Exercise requirements » Exact duplicates of all the records are needed.

Dataset records »
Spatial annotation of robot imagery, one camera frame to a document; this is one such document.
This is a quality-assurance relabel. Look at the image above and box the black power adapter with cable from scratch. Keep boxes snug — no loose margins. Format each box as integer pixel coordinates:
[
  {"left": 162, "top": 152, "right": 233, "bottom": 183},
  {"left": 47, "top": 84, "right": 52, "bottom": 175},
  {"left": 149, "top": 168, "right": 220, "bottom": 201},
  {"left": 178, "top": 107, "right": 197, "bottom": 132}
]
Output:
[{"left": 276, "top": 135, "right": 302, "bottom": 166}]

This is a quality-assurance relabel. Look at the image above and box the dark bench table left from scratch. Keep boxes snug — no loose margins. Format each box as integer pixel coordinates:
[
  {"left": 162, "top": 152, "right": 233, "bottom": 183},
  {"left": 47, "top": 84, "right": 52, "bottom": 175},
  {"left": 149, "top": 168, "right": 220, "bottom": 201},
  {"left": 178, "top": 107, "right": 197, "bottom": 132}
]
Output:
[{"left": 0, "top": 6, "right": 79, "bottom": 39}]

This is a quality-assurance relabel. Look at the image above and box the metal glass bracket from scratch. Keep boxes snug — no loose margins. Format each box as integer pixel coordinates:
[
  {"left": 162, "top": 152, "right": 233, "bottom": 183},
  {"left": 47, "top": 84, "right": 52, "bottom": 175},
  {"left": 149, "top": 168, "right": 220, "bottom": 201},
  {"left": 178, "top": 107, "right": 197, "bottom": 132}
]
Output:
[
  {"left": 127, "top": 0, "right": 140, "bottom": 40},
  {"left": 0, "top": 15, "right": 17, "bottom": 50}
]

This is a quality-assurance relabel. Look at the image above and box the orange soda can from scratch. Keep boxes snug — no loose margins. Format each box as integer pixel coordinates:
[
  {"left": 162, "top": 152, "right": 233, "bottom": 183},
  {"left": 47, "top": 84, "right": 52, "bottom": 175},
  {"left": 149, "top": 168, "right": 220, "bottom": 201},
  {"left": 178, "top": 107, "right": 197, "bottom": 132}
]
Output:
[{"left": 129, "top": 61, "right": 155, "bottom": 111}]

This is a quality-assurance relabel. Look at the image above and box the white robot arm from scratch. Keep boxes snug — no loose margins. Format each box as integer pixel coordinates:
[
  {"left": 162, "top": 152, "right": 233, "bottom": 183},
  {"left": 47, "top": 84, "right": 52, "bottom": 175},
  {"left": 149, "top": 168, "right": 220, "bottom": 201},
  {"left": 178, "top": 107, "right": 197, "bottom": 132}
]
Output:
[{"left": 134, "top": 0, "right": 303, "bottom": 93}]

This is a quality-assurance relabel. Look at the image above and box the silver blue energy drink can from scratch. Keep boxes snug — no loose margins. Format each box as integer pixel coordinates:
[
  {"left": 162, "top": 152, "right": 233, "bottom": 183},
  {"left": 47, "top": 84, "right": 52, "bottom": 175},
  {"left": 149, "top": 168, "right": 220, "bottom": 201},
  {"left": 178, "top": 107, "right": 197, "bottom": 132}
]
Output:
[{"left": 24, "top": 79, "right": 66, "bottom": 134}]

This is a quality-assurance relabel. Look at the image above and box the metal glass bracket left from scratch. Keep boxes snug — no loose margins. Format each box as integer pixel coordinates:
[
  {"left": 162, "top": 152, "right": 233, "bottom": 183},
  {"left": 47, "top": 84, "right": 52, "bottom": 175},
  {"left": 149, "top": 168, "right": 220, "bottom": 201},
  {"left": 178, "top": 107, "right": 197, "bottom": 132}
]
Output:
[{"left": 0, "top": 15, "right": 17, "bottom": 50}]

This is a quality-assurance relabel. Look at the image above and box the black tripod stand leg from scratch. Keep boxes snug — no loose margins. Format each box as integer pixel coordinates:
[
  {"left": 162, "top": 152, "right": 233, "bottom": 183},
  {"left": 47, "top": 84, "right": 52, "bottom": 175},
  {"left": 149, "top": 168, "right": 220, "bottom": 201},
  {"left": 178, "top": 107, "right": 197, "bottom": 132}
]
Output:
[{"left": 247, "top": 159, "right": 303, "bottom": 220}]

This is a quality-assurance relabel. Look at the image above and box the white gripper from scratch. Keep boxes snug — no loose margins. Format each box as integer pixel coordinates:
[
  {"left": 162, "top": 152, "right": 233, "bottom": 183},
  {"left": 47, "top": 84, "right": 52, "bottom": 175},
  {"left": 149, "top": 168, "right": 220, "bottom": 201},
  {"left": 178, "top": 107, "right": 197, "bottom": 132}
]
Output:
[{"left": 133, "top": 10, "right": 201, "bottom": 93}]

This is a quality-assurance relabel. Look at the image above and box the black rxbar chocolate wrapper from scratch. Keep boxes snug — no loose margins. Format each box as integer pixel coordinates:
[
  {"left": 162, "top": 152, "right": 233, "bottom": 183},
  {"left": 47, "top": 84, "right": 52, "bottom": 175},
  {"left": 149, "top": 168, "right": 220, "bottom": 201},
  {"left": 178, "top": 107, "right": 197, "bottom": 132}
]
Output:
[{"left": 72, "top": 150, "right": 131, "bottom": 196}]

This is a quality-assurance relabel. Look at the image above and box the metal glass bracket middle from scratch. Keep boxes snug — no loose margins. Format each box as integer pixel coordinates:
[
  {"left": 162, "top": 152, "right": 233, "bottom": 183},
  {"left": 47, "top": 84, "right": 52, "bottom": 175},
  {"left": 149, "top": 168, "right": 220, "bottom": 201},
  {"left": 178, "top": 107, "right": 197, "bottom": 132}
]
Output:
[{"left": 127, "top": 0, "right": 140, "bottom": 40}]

Output below »
Spatial annotation of robot imagery, one camera frame to a document; this is one such document.
This is a quality-assurance relabel. Look at the image above and box the black power adapter with cable from scratch. Keep boxes snug — no loose margins. Format each box as integer pixel coordinates:
[
  {"left": 162, "top": 152, "right": 233, "bottom": 183},
  {"left": 47, "top": 84, "right": 52, "bottom": 175},
  {"left": 149, "top": 168, "right": 220, "bottom": 201},
  {"left": 178, "top": 107, "right": 197, "bottom": 132}
]
Output:
[{"left": 276, "top": 135, "right": 302, "bottom": 166}]

This is a quality-assurance relabel. Look at the image above and box the dark bench table left from scratch. Keep boxes snug — no loose margins. Format each box as integer pixel coordinates:
[
  {"left": 162, "top": 152, "right": 233, "bottom": 183},
  {"left": 47, "top": 84, "right": 52, "bottom": 175},
  {"left": 149, "top": 168, "right": 220, "bottom": 201},
  {"left": 178, "top": 107, "right": 197, "bottom": 132}
]
Output:
[{"left": 0, "top": 6, "right": 79, "bottom": 39}]

This is a quality-assurance relabel. Look at the image above and box the metal glass bracket from scratch. Keep boxes snug — no loose margins. Format each box as integer pixel coordinates:
[
  {"left": 162, "top": 152, "right": 233, "bottom": 183},
  {"left": 47, "top": 84, "right": 52, "bottom": 175},
  {"left": 149, "top": 168, "right": 220, "bottom": 201},
  {"left": 178, "top": 107, "right": 197, "bottom": 132}
]
Output:
[
  {"left": 127, "top": 0, "right": 140, "bottom": 40},
  {"left": 0, "top": 15, "right": 17, "bottom": 50}
]

This is a quality-assurance relabel. Look at the image above and box the orange soda can from scratch. Keep boxes snug — no loose margins. Format each box as integer pixel coordinates:
[
  {"left": 162, "top": 152, "right": 233, "bottom": 183},
  {"left": 47, "top": 84, "right": 52, "bottom": 175},
  {"left": 149, "top": 168, "right": 220, "bottom": 201},
  {"left": 178, "top": 107, "right": 197, "bottom": 132}
]
Output:
[{"left": 129, "top": 61, "right": 155, "bottom": 111}]

This is a quality-assurance relabel. Look at the image above and box the white robot arm from scratch. Keep boxes snug — no loose margins. Format each box as integer pixel coordinates:
[
  {"left": 162, "top": 152, "right": 233, "bottom": 183},
  {"left": 47, "top": 84, "right": 52, "bottom": 175},
  {"left": 149, "top": 168, "right": 220, "bottom": 201},
  {"left": 178, "top": 107, "right": 197, "bottom": 132}
]
Output:
[{"left": 134, "top": 0, "right": 303, "bottom": 93}]

This is a quality-assurance relabel. Look at the image above and box the silver blue energy drink can from scratch. Keep boxes snug — no loose margins. Format each box as integer pixel coordinates:
[
  {"left": 162, "top": 152, "right": 233, "bottom": 183},
  {"left": 47, "top": 84, "right": 52, "bottom": 175},
  {"left": 149, "top": 168, "right": 220, "bottom": 201},
  {"left": 178, "top": 107, "right": 197, "bottom": 132}
]
Output:
[{"left": 24, "top": 79, "right": 66, "bottom": 134}]

This is a quality-assurance relabel. Look at the image above and box the metal glass bracket left from scratch. Keep boxes snug — no loose margins. Format each box as integer pixel coordinates:
[
  {"left": 162, "top": 152, "right": 233, "bottom": 183},
  {"left": 47, "top": 84, "right": 52, "bottom": 175},
  {"left": 149, "top": 168, "right": 220, "bottom": 201},
  {"left": 178, "top": 107, "right": 197, "bottom": 132}
]
Output:
[{"left": 0, "top": 15, "right": 17, "bottom": 50}]

This is a quality-assurance relabel. Look at the image above and box the black tripod stand leg from scratch. Keep boxes snug — no loose margins. Format each box as integer pixel coordinates:
[
  {"left": 162, "top": 152, "right": 233, "bottom": 183},
  {"left": 47, "top": 84, "right": 52, "bottom": 175},
  {"left": 149, "top": 168, "right": 220, "bottom": 201},
  {"left": 178, "top": 107, "right": 197, "bottom": 132}
]
Output:
[{"left": 247, "top": 159, "right": 303, "bottom": 220}]

This is a quality-assurance relabel. Look at the image above and box the white gripper from scratch. Keep boxes snug — no loose margins. Format each box as integer pixel coordinates:
[
  {"left": 162, "top": 152, "right": 233, "bottom": 183},
  {"left": 47, "top": 84, "right": 52, "bottom": 175},
  {"left": 149, "top": 168, "right": 220, "bottom": 201},
  {"left": 178, "top": 107, "right": 197, "bottom": 132}
]
Output:
[{"left": 133, "top": 10, "right": 201, "bottom": 93}]

This is a quality-assurance relabel. Look at the image above and box the black rxbar chocolate wrapper from scratch. Keep boxes snug — no loose margins. Format each box as integer pixel coordinates:
[
  {"left": 162, "top": 152, "right": 233, "bottom": 183},
  {"left": 47, "top": 84, "right": 52, "bottom": 175},
  {"left": 149, "top": 168, "right": 220, "bottom": 201},
  {"left": 178, "top": 107, "right": 197, "bottom": 132}
]
Output:
[{"left": 72, "top": 150, "right": 131, "bottom": 196}]

This is a quality-assurance relabel. Look at the image above and box the metal glass bracket middle from scratch. Keep boxes snug — no loose margins. Format each box as integer pixel coordinates:
[
  {"left": 162, "top": 152, "right": 233, "bottom": 183},
  {"left": 47, "top": 84, "right": 52, "bottom": 175},
  {"left": 149, "top": 168, "right": 220, "bottom": 201},
  {"left": 178, "top": 107, "right": 197, "bottom": 132}
]
Output:
[{"left": 127, "top": 0, "right": 140, "bottom": 40}]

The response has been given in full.